EXERCISE REQUIREMENTS: Leaving out all pictures, transcribe the lines below exactly, from the first through the line containing "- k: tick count".

[Dataset excerpts]
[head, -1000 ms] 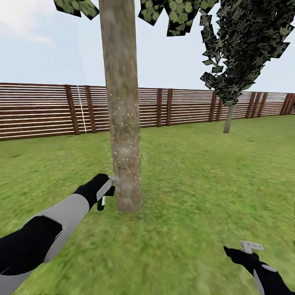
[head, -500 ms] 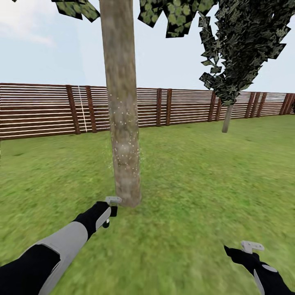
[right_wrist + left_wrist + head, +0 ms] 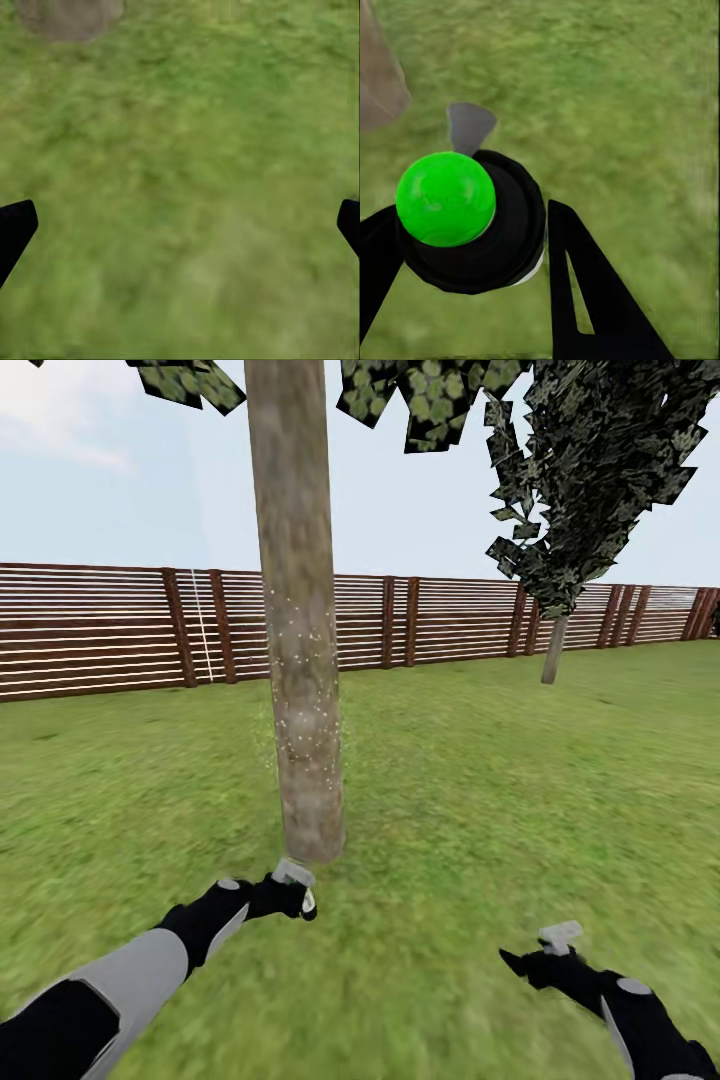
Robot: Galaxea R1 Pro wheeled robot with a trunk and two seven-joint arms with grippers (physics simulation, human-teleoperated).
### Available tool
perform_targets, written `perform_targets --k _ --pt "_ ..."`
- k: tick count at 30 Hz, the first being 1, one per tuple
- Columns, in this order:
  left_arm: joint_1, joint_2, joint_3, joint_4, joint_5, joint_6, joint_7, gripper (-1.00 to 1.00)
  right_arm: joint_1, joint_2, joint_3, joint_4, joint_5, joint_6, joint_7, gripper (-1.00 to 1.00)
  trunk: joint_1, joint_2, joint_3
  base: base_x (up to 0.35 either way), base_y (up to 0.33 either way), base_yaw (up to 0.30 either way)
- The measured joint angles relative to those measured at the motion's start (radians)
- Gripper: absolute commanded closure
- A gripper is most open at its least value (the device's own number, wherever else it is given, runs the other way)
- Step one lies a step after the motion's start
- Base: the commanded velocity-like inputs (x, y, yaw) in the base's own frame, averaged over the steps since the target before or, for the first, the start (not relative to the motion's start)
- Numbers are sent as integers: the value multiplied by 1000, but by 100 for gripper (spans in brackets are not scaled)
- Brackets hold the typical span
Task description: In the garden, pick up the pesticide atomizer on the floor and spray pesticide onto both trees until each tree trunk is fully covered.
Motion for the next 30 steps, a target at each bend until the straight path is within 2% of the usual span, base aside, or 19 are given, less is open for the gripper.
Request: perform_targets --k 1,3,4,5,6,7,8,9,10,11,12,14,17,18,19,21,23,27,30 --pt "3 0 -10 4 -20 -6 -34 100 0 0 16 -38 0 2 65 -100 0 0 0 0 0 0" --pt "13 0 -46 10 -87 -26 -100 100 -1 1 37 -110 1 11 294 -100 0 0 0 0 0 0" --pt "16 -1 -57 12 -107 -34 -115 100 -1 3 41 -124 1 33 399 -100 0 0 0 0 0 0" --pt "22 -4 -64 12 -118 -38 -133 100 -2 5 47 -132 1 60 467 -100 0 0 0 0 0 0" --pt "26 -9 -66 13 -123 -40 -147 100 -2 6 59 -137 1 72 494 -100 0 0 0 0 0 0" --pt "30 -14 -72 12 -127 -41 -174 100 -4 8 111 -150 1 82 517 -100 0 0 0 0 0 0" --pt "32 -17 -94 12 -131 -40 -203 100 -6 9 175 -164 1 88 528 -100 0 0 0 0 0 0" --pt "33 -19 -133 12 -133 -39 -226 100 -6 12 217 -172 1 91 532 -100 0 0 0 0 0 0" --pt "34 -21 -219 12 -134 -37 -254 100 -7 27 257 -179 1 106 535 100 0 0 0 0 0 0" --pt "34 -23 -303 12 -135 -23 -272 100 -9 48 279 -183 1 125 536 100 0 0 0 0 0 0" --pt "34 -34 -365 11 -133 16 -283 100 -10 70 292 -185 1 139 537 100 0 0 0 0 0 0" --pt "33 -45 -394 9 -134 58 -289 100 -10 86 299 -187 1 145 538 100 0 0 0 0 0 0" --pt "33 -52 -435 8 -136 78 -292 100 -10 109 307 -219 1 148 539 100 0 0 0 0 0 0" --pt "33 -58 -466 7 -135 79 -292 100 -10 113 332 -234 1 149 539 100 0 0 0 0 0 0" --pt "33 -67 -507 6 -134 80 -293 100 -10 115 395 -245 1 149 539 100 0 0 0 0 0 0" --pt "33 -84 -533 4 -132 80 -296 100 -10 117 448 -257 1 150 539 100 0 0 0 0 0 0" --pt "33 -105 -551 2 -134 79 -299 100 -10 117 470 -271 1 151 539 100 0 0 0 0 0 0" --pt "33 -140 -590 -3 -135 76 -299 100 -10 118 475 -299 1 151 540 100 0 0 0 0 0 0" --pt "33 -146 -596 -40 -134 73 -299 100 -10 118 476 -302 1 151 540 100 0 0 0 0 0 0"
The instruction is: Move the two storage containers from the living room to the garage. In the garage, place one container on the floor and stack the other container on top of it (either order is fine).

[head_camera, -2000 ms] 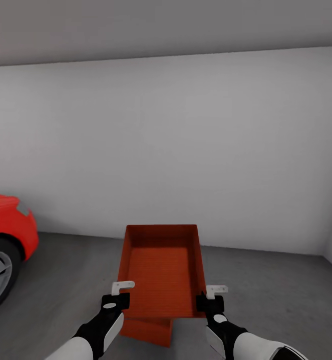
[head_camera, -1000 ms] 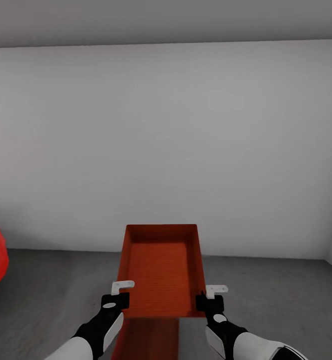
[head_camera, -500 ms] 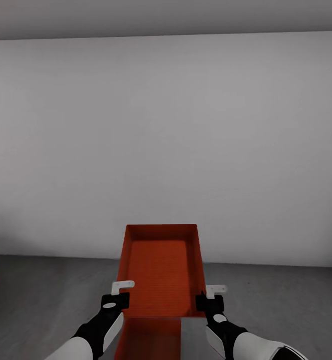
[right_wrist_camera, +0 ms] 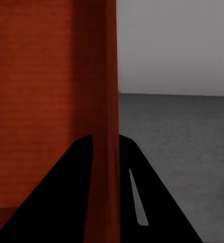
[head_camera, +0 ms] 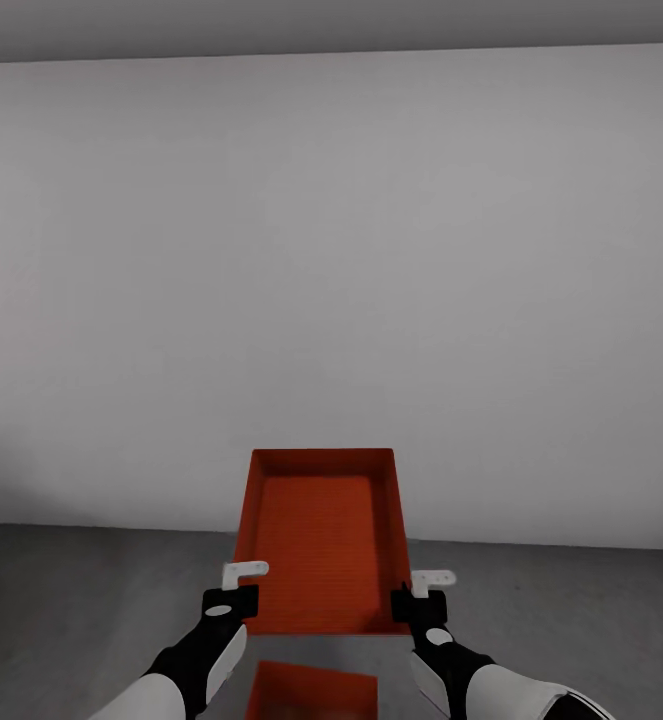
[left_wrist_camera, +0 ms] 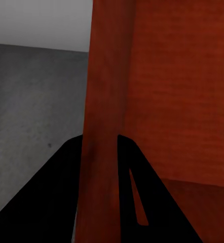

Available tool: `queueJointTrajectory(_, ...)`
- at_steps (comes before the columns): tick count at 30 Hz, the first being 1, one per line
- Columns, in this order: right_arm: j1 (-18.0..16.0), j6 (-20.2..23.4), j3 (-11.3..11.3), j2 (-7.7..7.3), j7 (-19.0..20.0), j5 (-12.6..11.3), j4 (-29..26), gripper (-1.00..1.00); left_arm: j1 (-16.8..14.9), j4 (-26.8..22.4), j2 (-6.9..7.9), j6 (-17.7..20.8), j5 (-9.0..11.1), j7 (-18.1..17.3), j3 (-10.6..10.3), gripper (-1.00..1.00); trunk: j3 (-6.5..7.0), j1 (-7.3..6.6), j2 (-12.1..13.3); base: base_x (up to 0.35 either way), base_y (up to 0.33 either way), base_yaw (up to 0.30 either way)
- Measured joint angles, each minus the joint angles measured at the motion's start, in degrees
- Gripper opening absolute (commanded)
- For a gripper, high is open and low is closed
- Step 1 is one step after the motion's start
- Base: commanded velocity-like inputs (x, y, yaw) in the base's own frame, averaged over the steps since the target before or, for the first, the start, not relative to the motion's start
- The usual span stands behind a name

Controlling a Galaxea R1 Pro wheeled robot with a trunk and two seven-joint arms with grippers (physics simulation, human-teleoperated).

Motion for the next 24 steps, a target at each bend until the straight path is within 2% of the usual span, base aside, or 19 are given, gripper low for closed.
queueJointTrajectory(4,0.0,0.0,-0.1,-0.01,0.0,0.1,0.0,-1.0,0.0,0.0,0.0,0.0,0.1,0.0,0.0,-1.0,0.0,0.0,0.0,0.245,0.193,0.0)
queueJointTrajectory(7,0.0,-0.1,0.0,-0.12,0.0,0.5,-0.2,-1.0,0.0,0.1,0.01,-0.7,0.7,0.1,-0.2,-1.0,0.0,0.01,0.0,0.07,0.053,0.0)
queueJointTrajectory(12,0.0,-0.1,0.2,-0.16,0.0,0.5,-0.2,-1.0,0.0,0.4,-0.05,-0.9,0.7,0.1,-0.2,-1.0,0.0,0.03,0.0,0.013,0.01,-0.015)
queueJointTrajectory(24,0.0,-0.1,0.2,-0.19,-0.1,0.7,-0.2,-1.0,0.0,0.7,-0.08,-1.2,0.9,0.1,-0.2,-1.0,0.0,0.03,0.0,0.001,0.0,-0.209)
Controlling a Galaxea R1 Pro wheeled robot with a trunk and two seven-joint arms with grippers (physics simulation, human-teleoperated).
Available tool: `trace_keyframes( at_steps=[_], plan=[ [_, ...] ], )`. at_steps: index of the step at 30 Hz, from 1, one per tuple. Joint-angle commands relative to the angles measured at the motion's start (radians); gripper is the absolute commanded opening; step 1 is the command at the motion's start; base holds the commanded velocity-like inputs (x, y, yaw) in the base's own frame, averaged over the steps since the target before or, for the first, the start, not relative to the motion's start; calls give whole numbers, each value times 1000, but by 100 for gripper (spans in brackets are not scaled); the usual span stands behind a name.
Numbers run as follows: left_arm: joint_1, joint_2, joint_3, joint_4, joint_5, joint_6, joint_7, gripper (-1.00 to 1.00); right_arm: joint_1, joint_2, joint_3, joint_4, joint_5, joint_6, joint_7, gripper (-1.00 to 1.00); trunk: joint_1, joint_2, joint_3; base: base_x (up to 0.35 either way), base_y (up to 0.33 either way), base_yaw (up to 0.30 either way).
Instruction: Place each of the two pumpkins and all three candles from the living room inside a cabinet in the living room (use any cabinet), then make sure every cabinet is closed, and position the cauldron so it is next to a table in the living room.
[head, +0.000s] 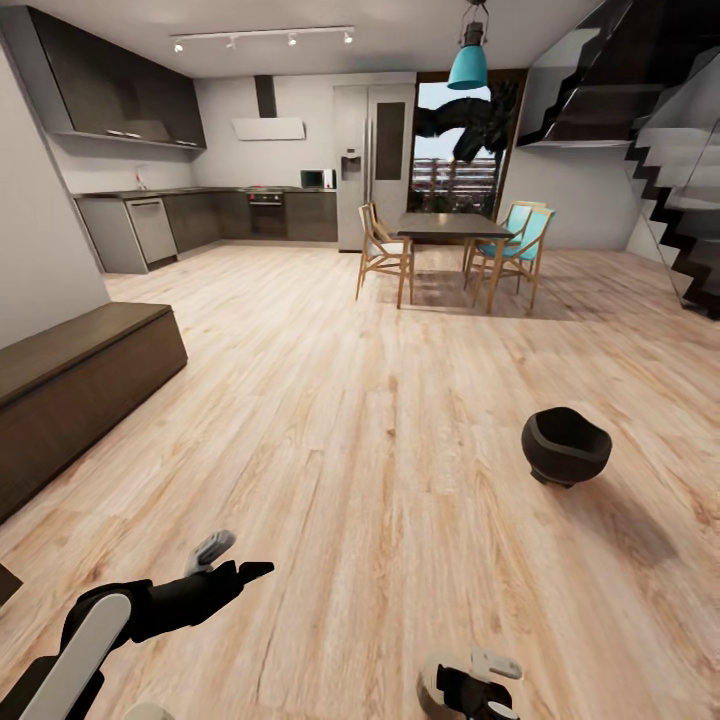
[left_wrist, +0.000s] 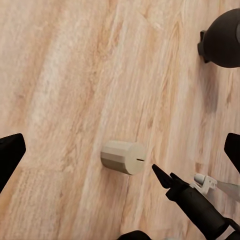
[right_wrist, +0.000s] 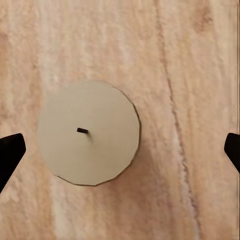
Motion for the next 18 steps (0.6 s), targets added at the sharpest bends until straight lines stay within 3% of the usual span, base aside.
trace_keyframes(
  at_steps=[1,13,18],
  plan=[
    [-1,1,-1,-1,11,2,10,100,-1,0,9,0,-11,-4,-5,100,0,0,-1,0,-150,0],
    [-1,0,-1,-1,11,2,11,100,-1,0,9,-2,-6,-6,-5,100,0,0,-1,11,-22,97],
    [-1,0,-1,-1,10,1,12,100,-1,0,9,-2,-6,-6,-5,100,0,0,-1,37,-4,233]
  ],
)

WRITTEN ANSWER:
[head, -1000 ms] 
[head, -500 ms] 
[right_wrist + left_wrist + head, +0 ms] 
Robot: Galaxea R1 Pro wheeled robot with a trunk and two seven-joint arms with grippers (physics simulation, human-teleoperated).
### Available tool
perform_targets, written `perform_targets --k _ --pt "_ ..."`
- k: tick count at 30 Hz, the first being 1, one per tuple

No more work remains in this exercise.